Über Winzlinge wußte das Irrlicht so gut wie nichts. Es hatte nur einmal sagen hören, daß dieses Volk ganze Städte auf den Ästen von Bäumen baute, wobei die Häuschen untereinander durch Treppchen, Strickleitern und Rutschbahnen verbunden seien. Doch wohnten diese Leute in einem ganz anderen Teil des grenzenlosen Phantásischen Reiches, noch viel, viel weiter weg von hier als die Felsenbeißer. Um so erstaunlicher war es, daß das Reittier, das der hier anwesende Winzling bei sich hatte, ausgerechnet eine Schnecke war. Sie saß hinter ihm. Auf ihrem rosa Gehäuse glitzerte ein kleiner silberner Sattel, und auch das Zaumzeug und die Zügel, die an ihren Fühlern befestigt waren, glänzten wie Silberfäden.

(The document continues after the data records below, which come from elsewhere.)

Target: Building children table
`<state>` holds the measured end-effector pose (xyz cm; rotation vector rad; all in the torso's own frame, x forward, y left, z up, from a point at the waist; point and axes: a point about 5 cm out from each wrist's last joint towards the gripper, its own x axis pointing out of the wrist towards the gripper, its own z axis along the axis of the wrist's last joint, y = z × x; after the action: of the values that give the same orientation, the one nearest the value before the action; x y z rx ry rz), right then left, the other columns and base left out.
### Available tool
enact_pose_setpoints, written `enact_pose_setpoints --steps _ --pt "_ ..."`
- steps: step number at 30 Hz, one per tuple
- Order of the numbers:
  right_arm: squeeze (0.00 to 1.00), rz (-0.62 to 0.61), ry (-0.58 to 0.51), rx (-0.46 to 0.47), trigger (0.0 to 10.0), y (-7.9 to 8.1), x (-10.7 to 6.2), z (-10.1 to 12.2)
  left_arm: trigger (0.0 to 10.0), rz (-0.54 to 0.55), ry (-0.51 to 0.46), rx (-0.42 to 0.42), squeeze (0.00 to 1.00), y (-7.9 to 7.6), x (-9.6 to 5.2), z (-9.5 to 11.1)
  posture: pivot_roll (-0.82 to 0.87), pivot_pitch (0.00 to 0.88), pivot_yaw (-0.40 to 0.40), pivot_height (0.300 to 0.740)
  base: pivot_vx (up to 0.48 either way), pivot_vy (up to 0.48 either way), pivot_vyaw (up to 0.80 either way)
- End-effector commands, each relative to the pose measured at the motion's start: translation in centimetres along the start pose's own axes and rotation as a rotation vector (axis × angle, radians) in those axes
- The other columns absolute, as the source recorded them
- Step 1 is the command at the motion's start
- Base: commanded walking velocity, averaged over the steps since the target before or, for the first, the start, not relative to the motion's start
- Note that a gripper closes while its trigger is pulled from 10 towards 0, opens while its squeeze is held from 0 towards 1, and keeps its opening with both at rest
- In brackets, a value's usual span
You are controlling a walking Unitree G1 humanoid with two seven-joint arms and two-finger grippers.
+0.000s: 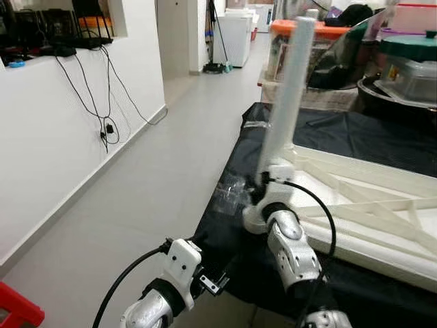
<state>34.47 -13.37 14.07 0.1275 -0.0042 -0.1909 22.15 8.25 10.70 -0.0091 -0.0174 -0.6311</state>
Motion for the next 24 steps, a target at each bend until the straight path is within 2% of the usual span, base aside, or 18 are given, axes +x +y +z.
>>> enact_pose_setpoints --steps 1,5,6,9,10,17,18,20,21,22,23,24 --pt "0.0 -0.195 0.083 0.079 0.0 -2.1 -0.8 -1.5 10.0 0.0 0.013 -0.011 0.0 0.0 -0.1 -0.3 0.04 0.0 -0.029 0.74 0.0 0.0 0.0" --pt "0.0 -0.258 0.094 0.105 0.0 -0.9 -1.4 -1.7 10.0 0.0 0.013 -0.013 0.0 -0.1 -0.1 -0.3 0.03 0.0 -0.032 0.74 0.0 0.0 0.0" --pt "0.0 -0.243 0.091 0.106 2.3 -0.5 -1.4 -1.6 10.0 0.0 0.013 -0.013 0.0 -0.1 -0.1 -0.3 0.04 0.0 -0.032 0.74 0.0 0.0 0.0" --pt "0.0 -0.212 0.09 0.087 2.3 0.2 -1.4 -1.5 10.0 0.001 0.012 -0.014 0.0 -0.1 -0.1 -0.3 0.04 0.0 -0.032 0.74 0.0 0.0 0.0" --pt "1.0 -0.138 0.065 0.098 10.0 0.9 -1.3 -1.3 10.0 0.0 0.013 -0.016 0.0 -0.1 -0.1 -0.3 0.03 0.0 -0.033 0.74 0.0 0.0 0.0" --pt "0.97 0.024 -0.001 0.121 10.0 2.0 -1.1 -0.6 10.0 -0.002 0.015 -0.018 0.0 -0.1 -0.2 -0.4 0.03 0.0 -0.031 0.74 0.0 0.0 0.0" --pt "0.0 0.104 -0.019 0.136 10.0 2.2 -0.9 -0.4 10.0 -0.003 0.015 -0.019 0.0 -0.1 -0.2 -0.4 0.03 0.0 -0.031 0.74 0.0 0.0 0.0" --pt "0.0 0.331 -0.063 0.131 10.0 2.9 -0.8 0.1 10.0 -0.004 0.015 -0.02 0.0 -0.1 -0.1 -0.4 0.03 0.0 -0.029 0.74 0.0 0.0 0.0" --pt "0.0 0.331 -0.063 0.131 10.0 2.9 -0.8 0.1 10.0 -0.004 0.015 -0.02 0.0 -0.1 -0.1 -0.4 0.03 0.0 -0.029 0.74 0.0 0.0 0.0" --pt "0.0 0.439 -0.044 0.135 10.0 3.1 -0.9 -0.1 10.0 -0.004 0.014 -0.02 0.0 -0.1 -0.1 -0.3 0.03 0.0 -0.032 0.74 0.0 0.0 0.0" --pt "0.0 0.439 -0.044 0.135 10.0 3.1 -0.9 -0.1 10.0 -0.004 0.014 -0.02 0.0 -0.1 -0.1 -0.3 0.03 0.0 -0.032 0.74 0.0 0.0 0.0" --pt "0.0 0.582 -0.005 0.134 10.0 3.0 -0.9 -0.1 10.0 -0.003 0.014 -0.02 0.0 -0.1 -0.1 -0.3 0.03 0.0 -0.034 0.74 0.0 0.0 0.0"
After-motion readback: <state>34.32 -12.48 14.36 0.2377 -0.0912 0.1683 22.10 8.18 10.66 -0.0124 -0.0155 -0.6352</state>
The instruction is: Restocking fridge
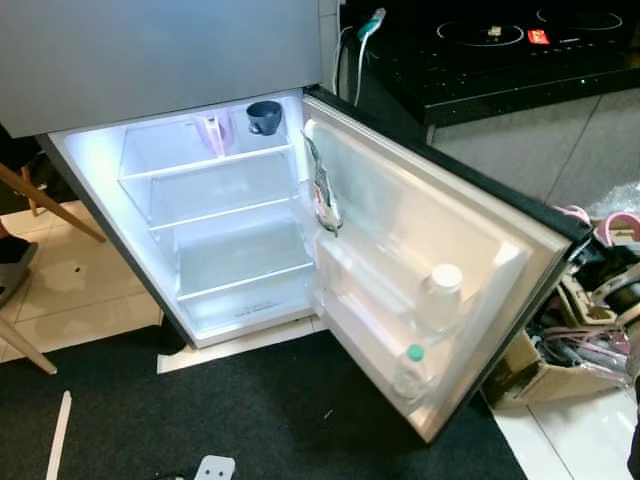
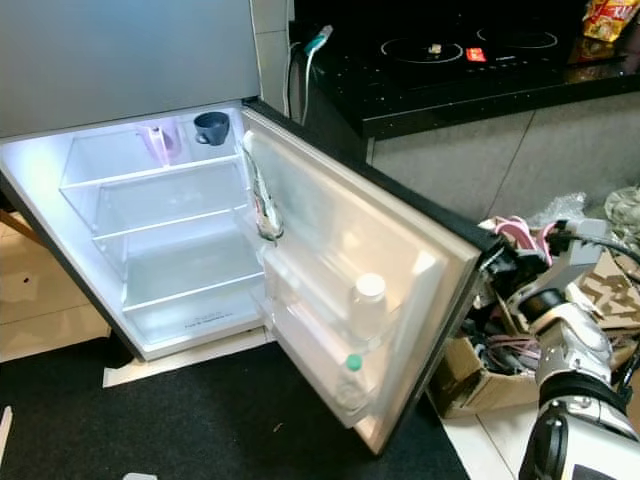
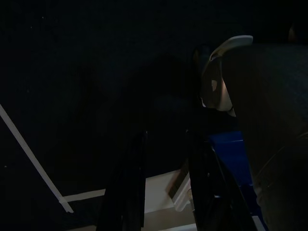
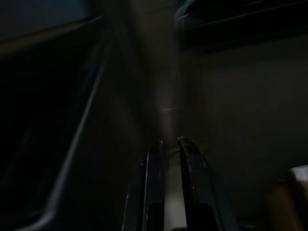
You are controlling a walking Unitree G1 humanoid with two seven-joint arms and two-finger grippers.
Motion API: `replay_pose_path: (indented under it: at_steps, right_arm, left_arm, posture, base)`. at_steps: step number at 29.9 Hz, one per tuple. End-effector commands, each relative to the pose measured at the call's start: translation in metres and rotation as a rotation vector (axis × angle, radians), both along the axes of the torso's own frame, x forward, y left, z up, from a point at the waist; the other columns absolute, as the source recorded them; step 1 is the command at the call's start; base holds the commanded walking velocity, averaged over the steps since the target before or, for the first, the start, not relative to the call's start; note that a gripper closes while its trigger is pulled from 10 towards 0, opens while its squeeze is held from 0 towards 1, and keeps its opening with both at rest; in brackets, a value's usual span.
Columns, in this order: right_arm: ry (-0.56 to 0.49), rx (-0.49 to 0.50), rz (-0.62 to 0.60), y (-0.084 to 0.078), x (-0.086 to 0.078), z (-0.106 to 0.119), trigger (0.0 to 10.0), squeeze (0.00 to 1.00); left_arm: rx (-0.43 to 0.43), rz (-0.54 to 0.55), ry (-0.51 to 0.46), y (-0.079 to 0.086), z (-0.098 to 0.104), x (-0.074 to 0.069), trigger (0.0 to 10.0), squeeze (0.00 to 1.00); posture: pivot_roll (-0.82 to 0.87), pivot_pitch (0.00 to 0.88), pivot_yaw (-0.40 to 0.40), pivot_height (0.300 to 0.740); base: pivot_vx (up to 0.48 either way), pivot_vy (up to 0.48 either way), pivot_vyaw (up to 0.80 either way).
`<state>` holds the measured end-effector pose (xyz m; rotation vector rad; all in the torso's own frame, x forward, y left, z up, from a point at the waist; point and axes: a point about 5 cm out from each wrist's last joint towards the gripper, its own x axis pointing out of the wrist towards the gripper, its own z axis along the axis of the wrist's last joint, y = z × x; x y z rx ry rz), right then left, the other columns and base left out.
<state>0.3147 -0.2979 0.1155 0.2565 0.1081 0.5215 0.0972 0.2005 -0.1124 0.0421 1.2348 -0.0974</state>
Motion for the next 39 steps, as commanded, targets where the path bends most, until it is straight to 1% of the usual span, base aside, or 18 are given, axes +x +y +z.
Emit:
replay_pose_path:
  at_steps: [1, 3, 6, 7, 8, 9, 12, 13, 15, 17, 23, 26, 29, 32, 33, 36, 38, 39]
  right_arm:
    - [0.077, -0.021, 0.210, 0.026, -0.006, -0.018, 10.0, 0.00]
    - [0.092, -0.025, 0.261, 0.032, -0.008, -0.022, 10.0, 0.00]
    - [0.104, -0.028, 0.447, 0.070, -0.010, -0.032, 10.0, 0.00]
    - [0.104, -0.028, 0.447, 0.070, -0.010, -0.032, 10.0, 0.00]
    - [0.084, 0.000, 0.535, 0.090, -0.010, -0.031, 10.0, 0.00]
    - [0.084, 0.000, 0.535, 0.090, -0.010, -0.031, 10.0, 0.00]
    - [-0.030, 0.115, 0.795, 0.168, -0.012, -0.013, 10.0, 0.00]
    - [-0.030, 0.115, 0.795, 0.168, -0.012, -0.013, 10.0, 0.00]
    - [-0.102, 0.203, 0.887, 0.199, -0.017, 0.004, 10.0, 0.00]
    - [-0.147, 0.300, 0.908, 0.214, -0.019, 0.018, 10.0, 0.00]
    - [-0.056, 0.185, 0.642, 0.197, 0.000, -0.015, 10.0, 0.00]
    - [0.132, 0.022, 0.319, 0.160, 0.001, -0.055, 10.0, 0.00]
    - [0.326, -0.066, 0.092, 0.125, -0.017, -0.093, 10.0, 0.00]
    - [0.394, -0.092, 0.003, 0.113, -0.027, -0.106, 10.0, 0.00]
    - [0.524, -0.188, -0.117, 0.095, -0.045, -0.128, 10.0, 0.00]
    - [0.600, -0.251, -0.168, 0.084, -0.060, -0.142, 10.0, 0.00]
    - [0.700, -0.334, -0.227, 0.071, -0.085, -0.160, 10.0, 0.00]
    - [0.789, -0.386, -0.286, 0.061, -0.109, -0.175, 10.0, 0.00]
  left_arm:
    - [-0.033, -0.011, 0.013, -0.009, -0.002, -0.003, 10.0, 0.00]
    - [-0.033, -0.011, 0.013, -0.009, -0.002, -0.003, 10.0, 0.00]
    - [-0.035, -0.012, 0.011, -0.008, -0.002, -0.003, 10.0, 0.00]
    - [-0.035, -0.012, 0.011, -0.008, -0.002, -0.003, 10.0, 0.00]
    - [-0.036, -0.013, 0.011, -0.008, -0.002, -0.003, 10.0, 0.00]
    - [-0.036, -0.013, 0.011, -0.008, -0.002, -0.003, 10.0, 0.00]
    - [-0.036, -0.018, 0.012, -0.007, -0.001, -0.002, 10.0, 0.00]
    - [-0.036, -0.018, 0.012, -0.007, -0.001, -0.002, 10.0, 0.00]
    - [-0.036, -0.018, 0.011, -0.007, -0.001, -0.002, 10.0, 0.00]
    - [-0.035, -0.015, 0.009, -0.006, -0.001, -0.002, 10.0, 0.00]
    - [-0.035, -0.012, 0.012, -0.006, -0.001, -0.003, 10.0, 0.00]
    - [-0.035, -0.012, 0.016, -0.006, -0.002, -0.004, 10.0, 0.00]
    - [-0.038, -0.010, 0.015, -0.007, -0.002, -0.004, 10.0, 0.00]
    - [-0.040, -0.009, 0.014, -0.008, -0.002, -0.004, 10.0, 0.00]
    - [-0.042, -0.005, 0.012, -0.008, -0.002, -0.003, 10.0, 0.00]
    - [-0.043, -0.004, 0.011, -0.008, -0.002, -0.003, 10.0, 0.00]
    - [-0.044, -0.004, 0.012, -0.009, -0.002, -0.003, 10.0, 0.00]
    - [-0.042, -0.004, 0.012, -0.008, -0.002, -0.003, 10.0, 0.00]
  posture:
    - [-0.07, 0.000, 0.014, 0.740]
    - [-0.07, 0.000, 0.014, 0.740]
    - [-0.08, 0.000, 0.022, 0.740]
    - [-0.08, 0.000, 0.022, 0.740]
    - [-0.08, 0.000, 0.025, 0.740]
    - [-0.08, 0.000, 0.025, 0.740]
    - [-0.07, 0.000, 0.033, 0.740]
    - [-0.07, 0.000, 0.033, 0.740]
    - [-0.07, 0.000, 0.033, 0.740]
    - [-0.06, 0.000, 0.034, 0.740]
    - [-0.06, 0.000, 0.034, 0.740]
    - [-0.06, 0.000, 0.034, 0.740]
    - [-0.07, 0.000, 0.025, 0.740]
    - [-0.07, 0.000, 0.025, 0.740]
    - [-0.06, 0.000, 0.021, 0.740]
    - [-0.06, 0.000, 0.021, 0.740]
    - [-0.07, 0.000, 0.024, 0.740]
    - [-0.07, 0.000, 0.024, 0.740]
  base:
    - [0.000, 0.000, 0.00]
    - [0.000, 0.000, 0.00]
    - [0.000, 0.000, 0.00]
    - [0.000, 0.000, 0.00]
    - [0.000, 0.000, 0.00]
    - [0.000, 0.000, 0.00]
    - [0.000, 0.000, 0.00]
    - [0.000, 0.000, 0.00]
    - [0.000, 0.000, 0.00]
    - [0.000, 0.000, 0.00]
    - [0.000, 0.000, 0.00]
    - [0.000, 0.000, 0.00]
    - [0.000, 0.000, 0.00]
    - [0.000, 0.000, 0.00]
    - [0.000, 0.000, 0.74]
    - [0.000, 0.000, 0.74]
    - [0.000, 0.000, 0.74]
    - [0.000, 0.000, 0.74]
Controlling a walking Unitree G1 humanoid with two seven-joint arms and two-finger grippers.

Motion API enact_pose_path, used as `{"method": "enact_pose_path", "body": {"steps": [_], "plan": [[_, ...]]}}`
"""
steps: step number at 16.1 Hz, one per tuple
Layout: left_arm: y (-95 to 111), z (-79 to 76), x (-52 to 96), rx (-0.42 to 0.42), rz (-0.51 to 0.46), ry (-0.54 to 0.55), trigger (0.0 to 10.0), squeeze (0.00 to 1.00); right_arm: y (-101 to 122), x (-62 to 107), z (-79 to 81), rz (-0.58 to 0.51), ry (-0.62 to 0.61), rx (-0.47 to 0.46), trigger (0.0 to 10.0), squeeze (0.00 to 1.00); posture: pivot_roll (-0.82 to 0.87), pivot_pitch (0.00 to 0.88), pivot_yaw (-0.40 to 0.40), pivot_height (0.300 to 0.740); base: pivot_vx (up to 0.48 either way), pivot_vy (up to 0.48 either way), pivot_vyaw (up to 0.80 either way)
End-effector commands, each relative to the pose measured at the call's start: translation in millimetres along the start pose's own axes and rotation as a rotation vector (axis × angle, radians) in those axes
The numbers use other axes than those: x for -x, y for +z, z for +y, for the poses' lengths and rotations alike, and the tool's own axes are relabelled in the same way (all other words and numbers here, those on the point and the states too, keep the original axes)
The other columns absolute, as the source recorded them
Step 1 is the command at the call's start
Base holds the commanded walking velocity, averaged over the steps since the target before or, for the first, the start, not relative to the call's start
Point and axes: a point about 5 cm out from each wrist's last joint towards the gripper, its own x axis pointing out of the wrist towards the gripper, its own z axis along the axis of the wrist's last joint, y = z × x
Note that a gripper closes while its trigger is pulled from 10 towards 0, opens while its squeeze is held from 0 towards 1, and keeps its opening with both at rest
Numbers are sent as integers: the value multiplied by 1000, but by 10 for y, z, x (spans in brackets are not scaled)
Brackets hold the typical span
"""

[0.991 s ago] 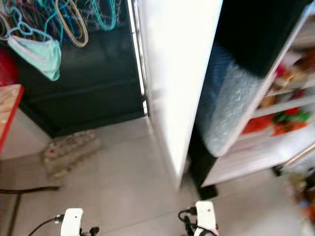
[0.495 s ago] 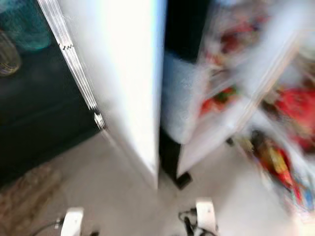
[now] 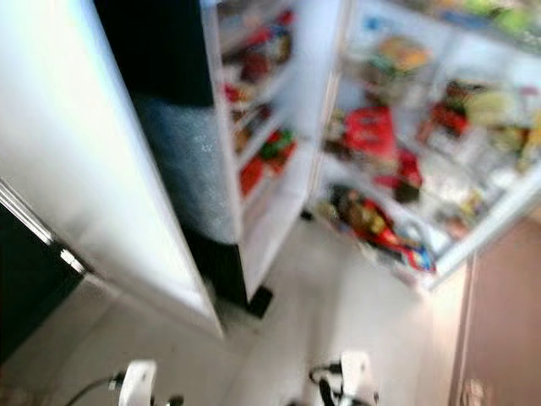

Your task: Restocking fridge

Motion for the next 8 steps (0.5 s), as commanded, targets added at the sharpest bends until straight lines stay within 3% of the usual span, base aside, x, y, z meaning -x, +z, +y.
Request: {"method": "enact_pose_path", "body": {"steps": [1, 4, 8], "plan": [[-127, 40, 26, -10, 54, 11, 10000, 0, -22, 8, -18, 7, -1, 4, 10000, 0, -84, 121, 51, 740, 0, 0, 0], [-148, 188, 48, -38, 66, 32, 10000, 0, -24, 9, -19, 6, 1, 5, 10000, 0, -81, 121, 51, 740, 0, -81, 0], [-154, 195, 50, -47, 70, 34, 10000, 0, -17, 8, -18, 4, 3, 4, 10000, 0, -82, 127, 50, 740, 0, -281, 0]]}}
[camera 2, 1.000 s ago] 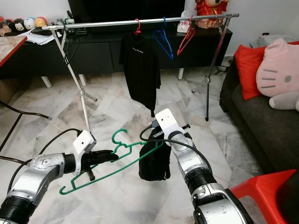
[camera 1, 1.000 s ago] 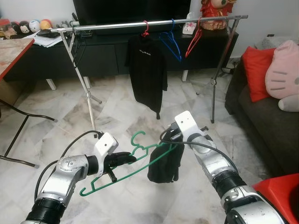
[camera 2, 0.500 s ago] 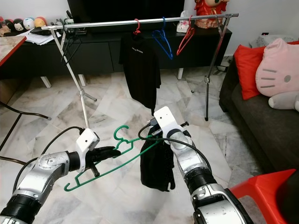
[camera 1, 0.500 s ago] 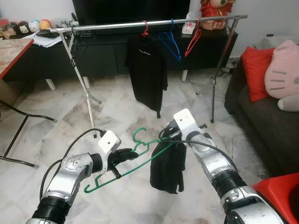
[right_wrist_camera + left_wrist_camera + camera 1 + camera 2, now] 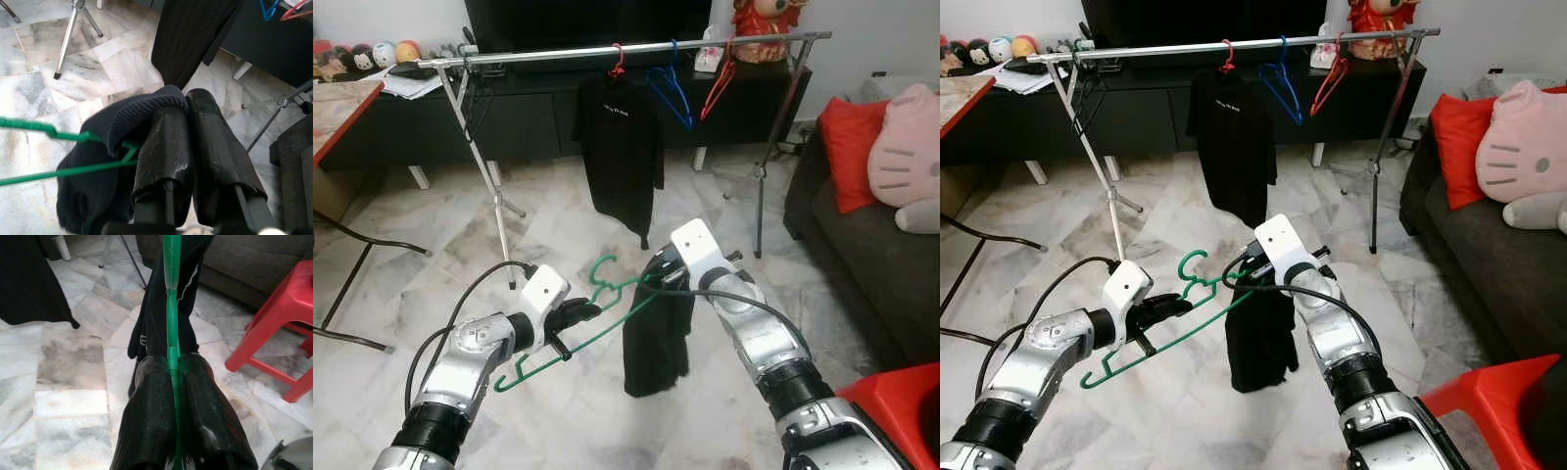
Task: Hang hanger
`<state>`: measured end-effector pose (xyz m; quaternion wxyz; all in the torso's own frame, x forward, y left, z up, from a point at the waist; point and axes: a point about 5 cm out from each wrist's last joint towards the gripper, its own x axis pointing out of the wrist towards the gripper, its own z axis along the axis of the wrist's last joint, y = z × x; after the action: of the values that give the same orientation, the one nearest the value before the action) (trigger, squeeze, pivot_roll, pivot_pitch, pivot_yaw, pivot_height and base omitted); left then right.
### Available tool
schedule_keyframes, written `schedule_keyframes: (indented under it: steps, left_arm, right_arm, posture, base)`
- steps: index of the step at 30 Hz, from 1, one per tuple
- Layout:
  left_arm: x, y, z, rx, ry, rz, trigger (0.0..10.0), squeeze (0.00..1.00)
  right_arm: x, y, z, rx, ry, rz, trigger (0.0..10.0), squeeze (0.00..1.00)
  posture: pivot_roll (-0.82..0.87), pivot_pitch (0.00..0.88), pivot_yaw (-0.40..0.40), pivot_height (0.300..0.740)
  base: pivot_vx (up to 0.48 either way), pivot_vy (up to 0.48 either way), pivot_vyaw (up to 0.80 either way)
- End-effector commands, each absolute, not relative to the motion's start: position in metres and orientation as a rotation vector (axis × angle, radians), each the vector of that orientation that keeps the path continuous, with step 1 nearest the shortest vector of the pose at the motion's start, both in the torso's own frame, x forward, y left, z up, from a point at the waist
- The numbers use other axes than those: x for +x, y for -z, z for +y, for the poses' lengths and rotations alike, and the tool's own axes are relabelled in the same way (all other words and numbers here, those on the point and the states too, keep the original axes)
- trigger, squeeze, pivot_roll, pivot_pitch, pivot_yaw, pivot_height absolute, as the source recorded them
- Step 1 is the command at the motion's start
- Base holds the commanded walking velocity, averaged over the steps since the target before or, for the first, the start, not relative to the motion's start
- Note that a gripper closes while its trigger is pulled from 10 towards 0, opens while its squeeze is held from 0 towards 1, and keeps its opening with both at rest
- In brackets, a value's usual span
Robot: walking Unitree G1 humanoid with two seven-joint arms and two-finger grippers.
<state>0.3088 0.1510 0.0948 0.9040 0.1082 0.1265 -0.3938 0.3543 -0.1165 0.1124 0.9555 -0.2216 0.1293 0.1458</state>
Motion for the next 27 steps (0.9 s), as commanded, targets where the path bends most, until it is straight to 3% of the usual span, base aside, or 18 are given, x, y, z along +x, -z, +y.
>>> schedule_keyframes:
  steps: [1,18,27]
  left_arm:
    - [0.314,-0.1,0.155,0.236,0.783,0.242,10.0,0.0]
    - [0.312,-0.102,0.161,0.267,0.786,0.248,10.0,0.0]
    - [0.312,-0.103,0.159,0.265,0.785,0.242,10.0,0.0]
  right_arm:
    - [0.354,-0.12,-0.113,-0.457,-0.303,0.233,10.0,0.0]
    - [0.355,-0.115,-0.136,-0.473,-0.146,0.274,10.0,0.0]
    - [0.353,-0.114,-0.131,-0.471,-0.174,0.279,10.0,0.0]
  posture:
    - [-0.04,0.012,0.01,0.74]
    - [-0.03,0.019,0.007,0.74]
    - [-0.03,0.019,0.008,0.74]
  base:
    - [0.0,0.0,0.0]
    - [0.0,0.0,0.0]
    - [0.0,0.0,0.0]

Das Irrlicht wunderte sich, daß gerade diese drei so verschiedenartigen Wesen hier einträchtig beisammen saßen, denn normalerweise war es in Phantásien durchaus nicht so, daß alle Gattungen in Frieden und Eintracht miteinander lebten. Es gab oft Kämpfe und Kriege, es gab auch jahrhundertelange Fehden unter gewissen Arten, und es gab außerdem nicht nur ehrliche und gute Geschöpfe, sondern auch räuberische, bösartige und grausame. Das Irrlicht selbst gehörte ja durchaus einer Familie an, der man, was Glaubwürdigkeit und Zuverlässigkeit betraf, einiges vorwerfen konnte.
Erst nachdem es eine Weile die Szene im Feuerschein beobachtet hatte, bemerkte das Irrlicht, daß jede der drei Gestalten dort entweder ein weißes Fähnchen bei sich hatte oder eine weiße Schärpe quer über der Brust trug. Also waren auch sie Boten oder Unterhändler, und das erklärte natürlich, daß sie sich so friedlich verhielten.
Sollten sie am Ende sogar in der gleichen Angelegenheit unterwegs sein wie das Irrlicht selbst?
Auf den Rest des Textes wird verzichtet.